Damn, get ready for one more:-

IndieGames.com - The Weblog Get Games' Little Big Bunch GamesAid Bundle Coming Soon




> Eurogamer touts *Frozen Synapse* as the "star" of the Little Big Bunch, making its return appearance to the bundle scene after it headlined a Humble Bundle in late September.
> 
> The indie supporting cast of the Little Big Bunch is Curve Studios' *Explodemon* (makers of the popular Stealth *******), Mommy's Best Games' *Serious Sam: Double D*, and New Star Games' *New Star Soccer 5* (bundles have been lacking in sports games). The not-so-indie title completing the lineup is *Oddworld: Munch's Oddysee*.




More info here:- GamesAid announce Little Big Bunch indie bundle


----------



## Krow (Dec 7, 2011)

Can't open Little Big Bunch website for some reason. It redirects to littlebigbunch.co.uk which does not open.

Oops, just read it launches on December 14.


----------



## Skud (Dec 8, 2011)

Another pay what you want game: *Proun*



> Proun is a strange racing game in a world of geometric objects and large coloured surfaces. You avoid obstacles by rotating around a cable in order to gain as much speed as possible. There is no up or down; there is only the cable to which you are attached.



Looks like a modified Audiosurf. Its all yours for as low as $1.


----------



## Digital Fragger (Dec 8, 2011)

omg, too many bundles! 

any chance of Humble Skyrim or Skyrim Gala bundle in near future?


----------



## Skud (Dec 8, 2011)

It's not an Indie game.


----------



## Skud (Dec 10, 2011)

IndieGames.com - The Weblog Indie Royale's Xmas Bundle Available for Pre-order



> The first details of the Xmas Bundle are as follows:
> *
> An exclusive, specially remastered adventure game compilation debut* (Steam for PC, Desura for PC, DRM-free PC download),
> *an unlikely-themed multiplayer FPS* (Steam for PC),
> ...


----------



## Digital Fragger (Dec 11, 2011)

^^

i smell nuclear dawn!


----------



## Krow (Dec 13, 2011)

Indieroyale Xmas bundle now live.


----------



## Faun (Dec 13, 2011)

Already pre-ordered...meh games


----------



## Skud (Dec 13, 2011)

Get ready for HIB 4, and boy, it's big:-



> The initial lineup is big news to begin with - *Shank, Super Meat Boy, BIT.TRIP.RUNNER, Jamestown & Nightsky*, but there’s a couple of extra heavyweights in the ‘Beat The Average’ category, with slightly more generous folks getting copies of *Gratuitous Space Battles (along with at least some of it’s DLC)* and the newly updated and improved *Cave Story+*. Yep, the indie legend, now in a bundle.




*Source*


----------



## Krow (Dec 14, 2011)

HIB 4 is live.

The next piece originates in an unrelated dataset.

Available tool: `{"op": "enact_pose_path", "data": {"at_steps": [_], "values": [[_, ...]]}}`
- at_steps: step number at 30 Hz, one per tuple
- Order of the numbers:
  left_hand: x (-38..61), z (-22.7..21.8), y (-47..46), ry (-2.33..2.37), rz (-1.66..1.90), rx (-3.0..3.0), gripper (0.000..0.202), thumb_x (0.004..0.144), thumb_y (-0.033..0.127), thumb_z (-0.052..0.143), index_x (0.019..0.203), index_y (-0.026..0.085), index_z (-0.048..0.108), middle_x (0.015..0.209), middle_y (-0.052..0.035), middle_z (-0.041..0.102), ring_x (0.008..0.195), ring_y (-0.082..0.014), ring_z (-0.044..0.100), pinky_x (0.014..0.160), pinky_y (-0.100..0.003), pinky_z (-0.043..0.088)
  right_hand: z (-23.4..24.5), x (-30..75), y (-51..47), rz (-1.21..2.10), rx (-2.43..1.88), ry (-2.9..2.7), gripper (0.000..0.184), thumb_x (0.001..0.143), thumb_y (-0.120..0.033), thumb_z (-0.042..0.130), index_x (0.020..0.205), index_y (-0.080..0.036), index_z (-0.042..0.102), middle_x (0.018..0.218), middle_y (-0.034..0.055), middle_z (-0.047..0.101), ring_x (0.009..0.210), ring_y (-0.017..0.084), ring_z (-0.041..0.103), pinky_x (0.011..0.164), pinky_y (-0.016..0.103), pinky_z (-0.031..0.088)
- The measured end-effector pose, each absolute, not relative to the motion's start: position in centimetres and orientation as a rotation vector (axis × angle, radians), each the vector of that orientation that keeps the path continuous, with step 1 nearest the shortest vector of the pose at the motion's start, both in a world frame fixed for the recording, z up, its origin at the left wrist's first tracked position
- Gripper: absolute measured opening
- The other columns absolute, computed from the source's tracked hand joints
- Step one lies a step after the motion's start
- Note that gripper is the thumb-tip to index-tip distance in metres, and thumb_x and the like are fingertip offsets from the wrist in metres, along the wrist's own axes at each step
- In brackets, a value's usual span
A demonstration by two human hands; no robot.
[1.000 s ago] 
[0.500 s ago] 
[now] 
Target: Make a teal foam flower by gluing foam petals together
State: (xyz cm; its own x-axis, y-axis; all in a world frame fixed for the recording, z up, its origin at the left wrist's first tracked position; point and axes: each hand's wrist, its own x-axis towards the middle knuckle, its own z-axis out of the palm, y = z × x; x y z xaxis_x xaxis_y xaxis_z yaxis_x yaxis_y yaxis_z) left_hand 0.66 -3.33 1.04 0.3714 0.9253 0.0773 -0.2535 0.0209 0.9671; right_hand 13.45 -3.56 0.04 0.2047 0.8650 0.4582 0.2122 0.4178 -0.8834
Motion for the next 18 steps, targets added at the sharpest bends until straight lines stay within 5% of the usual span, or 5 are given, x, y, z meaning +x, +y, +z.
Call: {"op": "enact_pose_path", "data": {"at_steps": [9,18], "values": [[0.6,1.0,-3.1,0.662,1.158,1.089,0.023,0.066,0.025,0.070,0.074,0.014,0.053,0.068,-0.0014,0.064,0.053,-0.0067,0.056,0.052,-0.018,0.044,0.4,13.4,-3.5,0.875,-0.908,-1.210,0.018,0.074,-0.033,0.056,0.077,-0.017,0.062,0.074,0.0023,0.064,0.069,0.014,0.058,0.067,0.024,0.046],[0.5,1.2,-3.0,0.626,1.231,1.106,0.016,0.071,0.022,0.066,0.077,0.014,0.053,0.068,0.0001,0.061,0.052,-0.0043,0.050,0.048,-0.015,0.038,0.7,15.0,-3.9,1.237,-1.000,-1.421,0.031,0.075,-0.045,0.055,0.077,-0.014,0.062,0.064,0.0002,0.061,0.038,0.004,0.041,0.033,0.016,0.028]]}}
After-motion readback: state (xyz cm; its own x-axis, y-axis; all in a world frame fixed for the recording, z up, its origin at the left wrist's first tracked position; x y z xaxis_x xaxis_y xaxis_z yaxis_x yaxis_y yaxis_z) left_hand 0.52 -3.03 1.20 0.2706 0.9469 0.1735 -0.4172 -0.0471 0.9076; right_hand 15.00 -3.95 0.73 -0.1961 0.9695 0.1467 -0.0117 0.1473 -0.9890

And for the first time ever, my virtual credit card failed.


----------



## Faun (Dec 14, 2011)

^^awesome games.


----------



## rchi84 (Dec 14, 2011)

Best hib ever.


----------



## baccilus (Dec 14, 2011)

I need someone to gift HB4 to me. My card works in steam and Gamersgate so I can easily gift back some games from there. Morover, with Christmas sales coming up, there will be plenty to choose from there.


----------



## Faun (Dec 14, 2011)

^^check your mail.


----------



## baccilus (Dec 14, 2011)

Faun said:


> ^^check your mail.



Thanks Faun !


----------



## Skud (Dec 14, 2011)

Little big bunch is live. Get it from here:-

Little Big Bunch

Haven't heard of these games, but the bundle is free (of course, you can support the devs if you want), so you may try:-

*99bundle.com/



> - Super Bogus World
> - Spino's Dangerous Dungeons
> - NeonPlat Adventures
> - Lone Boss and Cub
> ...



While on the bundles, also check this:-

The Fumbled RPS Bundle | Rock, Paper, Shotgun

And the comments too.


----------



## ico (Dec 15, 2011)

any one facing porblems while trying to activate on Steam?

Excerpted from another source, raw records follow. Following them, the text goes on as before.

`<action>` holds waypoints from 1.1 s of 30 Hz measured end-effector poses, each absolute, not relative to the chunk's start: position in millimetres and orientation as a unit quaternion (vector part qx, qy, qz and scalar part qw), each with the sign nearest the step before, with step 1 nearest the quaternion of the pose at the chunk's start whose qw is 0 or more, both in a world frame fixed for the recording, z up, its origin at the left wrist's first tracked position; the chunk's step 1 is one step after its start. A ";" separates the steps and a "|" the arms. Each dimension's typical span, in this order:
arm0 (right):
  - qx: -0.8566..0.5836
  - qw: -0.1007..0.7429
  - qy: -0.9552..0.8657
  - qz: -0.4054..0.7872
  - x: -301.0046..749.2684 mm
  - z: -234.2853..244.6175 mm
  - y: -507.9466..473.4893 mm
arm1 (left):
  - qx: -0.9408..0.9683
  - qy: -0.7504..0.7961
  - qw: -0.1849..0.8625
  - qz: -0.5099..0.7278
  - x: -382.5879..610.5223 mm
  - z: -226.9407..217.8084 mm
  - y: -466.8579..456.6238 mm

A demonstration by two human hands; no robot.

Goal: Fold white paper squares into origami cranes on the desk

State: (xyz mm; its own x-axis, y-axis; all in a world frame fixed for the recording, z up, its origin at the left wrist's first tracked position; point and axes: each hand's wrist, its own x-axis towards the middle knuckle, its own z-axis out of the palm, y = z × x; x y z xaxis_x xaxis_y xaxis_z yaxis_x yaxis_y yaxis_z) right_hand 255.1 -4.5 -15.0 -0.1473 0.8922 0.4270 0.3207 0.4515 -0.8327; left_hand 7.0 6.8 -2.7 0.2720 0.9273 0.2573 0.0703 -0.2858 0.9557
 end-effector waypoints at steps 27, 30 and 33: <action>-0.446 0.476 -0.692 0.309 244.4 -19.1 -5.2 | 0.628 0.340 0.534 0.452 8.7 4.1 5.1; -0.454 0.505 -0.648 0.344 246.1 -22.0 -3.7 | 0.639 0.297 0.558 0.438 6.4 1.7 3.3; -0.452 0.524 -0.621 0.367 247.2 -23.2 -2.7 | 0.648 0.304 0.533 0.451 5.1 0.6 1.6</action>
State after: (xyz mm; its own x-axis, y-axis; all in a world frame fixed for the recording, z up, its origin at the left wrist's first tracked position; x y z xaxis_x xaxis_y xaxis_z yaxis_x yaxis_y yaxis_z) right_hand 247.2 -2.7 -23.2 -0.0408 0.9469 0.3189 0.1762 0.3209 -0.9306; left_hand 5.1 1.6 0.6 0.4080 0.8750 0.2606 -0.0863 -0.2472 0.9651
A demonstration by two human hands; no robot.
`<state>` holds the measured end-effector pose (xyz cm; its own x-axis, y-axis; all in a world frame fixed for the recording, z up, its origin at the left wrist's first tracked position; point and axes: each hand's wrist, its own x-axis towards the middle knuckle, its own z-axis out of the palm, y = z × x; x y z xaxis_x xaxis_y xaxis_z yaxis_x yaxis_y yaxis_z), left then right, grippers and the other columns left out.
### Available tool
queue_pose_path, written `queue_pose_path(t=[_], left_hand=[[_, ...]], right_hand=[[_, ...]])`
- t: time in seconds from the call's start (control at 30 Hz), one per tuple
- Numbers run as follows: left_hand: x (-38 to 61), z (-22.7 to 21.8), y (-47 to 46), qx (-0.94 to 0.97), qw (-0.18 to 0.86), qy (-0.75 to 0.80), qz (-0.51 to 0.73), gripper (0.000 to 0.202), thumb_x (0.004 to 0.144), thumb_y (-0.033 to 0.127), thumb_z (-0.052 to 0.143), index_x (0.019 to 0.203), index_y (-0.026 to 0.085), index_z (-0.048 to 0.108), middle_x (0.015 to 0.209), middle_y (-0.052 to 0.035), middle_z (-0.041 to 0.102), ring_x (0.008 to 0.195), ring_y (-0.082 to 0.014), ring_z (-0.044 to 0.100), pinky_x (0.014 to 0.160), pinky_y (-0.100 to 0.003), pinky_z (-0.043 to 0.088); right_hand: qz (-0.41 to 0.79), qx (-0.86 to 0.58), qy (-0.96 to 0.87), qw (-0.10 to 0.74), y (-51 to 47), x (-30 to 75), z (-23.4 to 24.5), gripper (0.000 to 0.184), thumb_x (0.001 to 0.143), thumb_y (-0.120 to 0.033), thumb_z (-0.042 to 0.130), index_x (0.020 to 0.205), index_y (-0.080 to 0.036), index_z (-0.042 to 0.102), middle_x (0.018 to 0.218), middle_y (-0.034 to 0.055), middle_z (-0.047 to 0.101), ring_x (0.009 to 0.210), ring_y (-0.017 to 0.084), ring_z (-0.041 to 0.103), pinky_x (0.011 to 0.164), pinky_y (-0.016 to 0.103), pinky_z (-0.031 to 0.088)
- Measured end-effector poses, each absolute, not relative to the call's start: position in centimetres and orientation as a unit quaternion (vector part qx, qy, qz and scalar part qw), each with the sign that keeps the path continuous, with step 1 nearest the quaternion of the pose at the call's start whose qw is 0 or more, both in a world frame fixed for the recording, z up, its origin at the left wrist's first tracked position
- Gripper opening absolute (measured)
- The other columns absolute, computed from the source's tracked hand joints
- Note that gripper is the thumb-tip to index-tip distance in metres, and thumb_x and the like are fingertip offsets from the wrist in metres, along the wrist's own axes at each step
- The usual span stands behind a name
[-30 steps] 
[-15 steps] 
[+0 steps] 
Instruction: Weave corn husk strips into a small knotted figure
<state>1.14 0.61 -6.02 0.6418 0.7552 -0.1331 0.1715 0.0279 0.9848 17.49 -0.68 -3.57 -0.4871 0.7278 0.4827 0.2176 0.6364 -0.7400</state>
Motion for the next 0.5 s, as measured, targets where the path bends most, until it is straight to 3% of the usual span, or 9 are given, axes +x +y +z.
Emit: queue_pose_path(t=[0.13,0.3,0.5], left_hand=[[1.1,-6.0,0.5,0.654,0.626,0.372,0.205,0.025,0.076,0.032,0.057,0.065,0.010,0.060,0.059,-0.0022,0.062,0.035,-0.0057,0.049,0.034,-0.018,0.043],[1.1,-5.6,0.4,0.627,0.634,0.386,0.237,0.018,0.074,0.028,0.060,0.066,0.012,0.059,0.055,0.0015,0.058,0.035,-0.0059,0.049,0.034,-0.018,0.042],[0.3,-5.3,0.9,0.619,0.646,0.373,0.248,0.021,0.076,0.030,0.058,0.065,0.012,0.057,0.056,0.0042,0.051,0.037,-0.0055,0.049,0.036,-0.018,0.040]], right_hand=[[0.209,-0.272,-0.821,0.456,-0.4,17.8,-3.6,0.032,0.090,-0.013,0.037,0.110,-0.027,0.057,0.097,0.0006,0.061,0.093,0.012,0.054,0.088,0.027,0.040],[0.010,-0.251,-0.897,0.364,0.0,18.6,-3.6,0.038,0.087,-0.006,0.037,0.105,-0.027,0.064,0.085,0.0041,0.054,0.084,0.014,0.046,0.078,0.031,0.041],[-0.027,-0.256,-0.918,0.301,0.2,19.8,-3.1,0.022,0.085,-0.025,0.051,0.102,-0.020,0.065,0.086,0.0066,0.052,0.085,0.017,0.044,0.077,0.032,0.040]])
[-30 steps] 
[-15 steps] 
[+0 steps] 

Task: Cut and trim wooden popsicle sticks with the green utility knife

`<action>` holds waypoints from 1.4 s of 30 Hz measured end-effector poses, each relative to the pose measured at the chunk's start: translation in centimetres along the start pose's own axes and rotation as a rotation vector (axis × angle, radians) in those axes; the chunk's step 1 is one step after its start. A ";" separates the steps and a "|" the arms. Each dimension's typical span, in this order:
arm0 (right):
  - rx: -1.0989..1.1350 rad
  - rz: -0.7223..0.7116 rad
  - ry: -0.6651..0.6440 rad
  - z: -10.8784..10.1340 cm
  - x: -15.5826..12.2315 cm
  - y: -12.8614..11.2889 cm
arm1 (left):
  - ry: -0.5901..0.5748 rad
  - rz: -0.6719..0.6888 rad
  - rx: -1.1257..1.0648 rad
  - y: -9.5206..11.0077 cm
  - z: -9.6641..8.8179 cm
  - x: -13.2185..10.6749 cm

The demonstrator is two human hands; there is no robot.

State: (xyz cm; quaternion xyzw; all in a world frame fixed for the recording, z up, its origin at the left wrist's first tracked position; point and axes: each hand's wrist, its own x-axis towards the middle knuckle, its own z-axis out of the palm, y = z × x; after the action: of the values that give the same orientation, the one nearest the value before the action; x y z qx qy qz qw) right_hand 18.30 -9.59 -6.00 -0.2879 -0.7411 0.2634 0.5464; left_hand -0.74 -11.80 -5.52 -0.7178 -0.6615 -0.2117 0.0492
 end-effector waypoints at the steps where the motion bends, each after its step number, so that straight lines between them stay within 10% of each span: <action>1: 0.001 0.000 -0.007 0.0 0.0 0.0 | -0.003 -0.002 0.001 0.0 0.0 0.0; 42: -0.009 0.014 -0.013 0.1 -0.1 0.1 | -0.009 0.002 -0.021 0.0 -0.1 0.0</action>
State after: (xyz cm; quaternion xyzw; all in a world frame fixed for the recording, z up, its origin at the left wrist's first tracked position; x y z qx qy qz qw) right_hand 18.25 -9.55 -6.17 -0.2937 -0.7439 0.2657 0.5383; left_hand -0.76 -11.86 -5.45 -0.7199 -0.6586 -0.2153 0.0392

It is taking a lot of time for me and in the end Steam says, "Service unavailable"


----------



## Skud (Dec 15, 2011)

No, just redeemed both HIB & IR.


----------



## ico (Dec 15, 2011)

k, worked for me too now.


----------



## JojoTheDragon (Dec 15, 2011)

HIB 4 is right EPIC. Getting it asap.


----------



## thetechfreak (Dec 15, 2011)

Guys, my first Indie Bundle purchase 

Humble Indie Bundle #4  @ $1

Yahoo!!!! Will get it via Steam 


Steam- *steamcommunity.com/id/wuodland


----------



## JojoTheDragon (Dec 19, 2011)

congratz mate. just be more liberal next time.


----------



## thetechfreak (Dec 19, 2011)

JojoTheDragon said:


> congratz mate. just be more liberal next time.

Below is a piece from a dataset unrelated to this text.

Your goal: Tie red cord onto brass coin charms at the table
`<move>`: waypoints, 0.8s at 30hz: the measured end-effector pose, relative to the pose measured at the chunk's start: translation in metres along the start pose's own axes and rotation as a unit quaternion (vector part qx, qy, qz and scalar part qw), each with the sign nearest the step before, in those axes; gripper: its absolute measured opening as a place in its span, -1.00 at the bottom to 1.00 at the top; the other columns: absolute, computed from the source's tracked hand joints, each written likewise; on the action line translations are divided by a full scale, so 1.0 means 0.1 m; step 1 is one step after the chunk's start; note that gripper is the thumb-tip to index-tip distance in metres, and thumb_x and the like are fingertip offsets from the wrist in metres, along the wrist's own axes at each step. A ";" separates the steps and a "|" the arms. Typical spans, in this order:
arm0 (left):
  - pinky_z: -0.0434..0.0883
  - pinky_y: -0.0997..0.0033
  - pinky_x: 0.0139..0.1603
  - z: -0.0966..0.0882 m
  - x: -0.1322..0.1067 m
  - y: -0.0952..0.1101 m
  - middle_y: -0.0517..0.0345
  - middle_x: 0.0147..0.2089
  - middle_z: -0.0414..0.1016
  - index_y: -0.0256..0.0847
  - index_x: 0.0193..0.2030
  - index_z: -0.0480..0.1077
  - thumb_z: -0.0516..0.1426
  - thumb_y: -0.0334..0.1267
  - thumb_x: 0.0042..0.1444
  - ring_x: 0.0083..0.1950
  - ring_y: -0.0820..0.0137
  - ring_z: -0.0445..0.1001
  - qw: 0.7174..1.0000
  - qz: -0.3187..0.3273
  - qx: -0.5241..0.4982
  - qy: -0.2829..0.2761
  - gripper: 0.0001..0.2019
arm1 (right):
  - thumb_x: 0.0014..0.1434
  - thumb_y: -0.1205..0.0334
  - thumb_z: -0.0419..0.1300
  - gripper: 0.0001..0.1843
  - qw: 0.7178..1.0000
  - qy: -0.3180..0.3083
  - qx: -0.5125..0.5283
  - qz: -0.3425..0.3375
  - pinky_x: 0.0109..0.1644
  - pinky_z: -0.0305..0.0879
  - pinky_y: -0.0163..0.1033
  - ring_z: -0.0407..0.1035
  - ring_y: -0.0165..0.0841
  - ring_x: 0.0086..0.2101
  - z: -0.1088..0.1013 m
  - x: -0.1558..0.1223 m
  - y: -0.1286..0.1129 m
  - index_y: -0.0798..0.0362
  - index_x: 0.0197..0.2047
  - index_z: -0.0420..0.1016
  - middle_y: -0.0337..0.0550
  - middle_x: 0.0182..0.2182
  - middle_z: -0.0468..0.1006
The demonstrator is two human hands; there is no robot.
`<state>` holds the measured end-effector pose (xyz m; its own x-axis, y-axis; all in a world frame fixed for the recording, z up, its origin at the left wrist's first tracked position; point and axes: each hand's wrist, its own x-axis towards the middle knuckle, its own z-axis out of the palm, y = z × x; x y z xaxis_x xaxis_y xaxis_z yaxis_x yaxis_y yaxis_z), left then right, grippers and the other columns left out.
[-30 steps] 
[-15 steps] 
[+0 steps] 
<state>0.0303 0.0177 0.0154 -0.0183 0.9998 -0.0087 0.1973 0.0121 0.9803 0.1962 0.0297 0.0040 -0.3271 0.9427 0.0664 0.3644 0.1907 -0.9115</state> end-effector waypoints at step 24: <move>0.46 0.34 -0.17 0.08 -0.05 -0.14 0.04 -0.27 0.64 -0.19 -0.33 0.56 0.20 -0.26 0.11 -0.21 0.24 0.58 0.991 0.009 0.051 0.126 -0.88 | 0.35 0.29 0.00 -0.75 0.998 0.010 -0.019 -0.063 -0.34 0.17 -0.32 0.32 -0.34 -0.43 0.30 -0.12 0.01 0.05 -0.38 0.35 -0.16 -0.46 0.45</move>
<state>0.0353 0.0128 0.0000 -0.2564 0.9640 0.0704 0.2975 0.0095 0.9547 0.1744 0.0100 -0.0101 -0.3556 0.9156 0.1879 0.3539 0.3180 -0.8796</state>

This is my first time so paid bare minimum. Will pay more next time


----------



## Liverpool_fan (Dec 19, 2011)

What happened to EFF? I liked that part of my "donation" went to them.
Heck I'm dissapointed.


----------



## Krow (Dec 19, 2011)

^Even I was wondering although i never give to charity.


----------



## Liverpool_fan (Dec 19, 2011)

Well I always do, I support EFF (usually default split).
Not this time though, will pay to the devs.


----------



## thetechfreak (Dec 22, 2011)

Guys it seems all current Hib4 owners will get HiB 3 
Epic awesome deal


----------



## Liverpool_fan (Dec 22, 2011)

thetechfreak said:


> Guys it seems all current Hib4 owners will get HiB 3
> Epic awesome deal


How about you increase your amount in appreciation?


----------



## Krow (Dec 22, 2011)

^Please check PM.


----------



## Skud (Jan 4, 2012)

IndieRoyale New Year Bundle up for pre-order:-




> The titles to be offered will include a premium blend of FPS and RTS (Steam for PC and Mac), an innovative single-player puzzle game (Steam for PC and Mac, Desura for PC, DRM-free PC and Mac download), an award-winning 2D platformer (Steam for PC and Mac, plus an enhanced version for Desura PC, DRM-free PC and Mac download) and a world premiere on PC/Mac for an acclaimed arcade shooter with a twist (Desura for PC, DRM-free PC and Mac download).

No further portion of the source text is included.